MEMA submitted comments to the EPA on Aug. 30 supporting the agency’s proposed risk evaluation regarding Cyclic Aliphatic Bromide Cluster (HBCD) specifically on replacement parts and to highlight the automotive industry’s efforts to phase the chemical out of those parts.
HBCD was primarily used as a flame retardant but is no longer applied to production parts when new vehicles are made. They are only prevalent in replacement parts, but the chemical is so sparingly used that the EPA finds it “poses no unreasonable risk to the environment or human health,” according to MEMA’s letter. Further, MEMA stresses that EPA is directed to, “exempt replacement parts for complex durable goods and complex consumer goods,” unless EPA finds that, “such replacement parts contribute significantly to the risk, identified in a risk evaluation conducted under subsection (b)(4)(A), to the general population or to an identified potentially exposed or susceptible subpopulation.”
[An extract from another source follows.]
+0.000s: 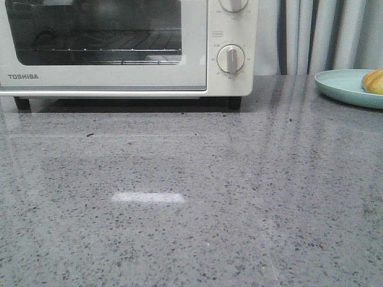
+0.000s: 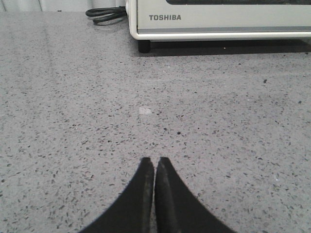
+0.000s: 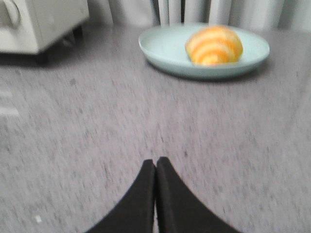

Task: Put bread in oven

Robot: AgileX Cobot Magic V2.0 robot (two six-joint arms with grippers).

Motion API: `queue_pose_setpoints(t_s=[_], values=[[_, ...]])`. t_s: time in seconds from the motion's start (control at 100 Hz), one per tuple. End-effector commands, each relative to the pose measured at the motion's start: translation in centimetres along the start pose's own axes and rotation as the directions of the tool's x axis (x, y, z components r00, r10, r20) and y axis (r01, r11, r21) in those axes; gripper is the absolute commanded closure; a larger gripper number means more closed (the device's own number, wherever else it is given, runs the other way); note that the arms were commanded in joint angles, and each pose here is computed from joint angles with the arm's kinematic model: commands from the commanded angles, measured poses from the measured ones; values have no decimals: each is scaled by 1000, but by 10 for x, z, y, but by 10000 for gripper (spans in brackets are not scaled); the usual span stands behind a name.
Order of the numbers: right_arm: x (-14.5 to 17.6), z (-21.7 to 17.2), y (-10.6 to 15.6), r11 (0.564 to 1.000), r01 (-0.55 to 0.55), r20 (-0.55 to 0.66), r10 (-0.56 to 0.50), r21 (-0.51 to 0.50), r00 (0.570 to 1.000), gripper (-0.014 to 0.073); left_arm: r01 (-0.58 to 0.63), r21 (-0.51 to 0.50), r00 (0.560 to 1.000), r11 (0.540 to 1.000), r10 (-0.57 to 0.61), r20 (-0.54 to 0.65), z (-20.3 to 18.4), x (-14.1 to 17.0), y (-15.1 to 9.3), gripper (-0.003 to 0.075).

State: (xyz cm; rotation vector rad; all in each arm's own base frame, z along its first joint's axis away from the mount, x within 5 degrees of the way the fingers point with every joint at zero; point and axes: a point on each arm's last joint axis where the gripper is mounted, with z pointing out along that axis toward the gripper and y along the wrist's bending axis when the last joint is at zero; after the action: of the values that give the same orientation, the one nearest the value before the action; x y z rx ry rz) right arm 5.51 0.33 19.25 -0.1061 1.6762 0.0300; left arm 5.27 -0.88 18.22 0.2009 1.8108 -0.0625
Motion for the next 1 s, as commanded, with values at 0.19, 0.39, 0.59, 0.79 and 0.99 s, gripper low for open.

“In 2017, MEMA submitted comments to the EPA indicating that motor vehicle suppliers have indicated ‘HBCD is not used during the manufacturing process of any automotive components’ and that industry has phased out the use of HBCD,” MEMA stated. “MEMA’s and other motor vehicle industry data show that HBCD is being phased out or has already been phased out of replacement parts.”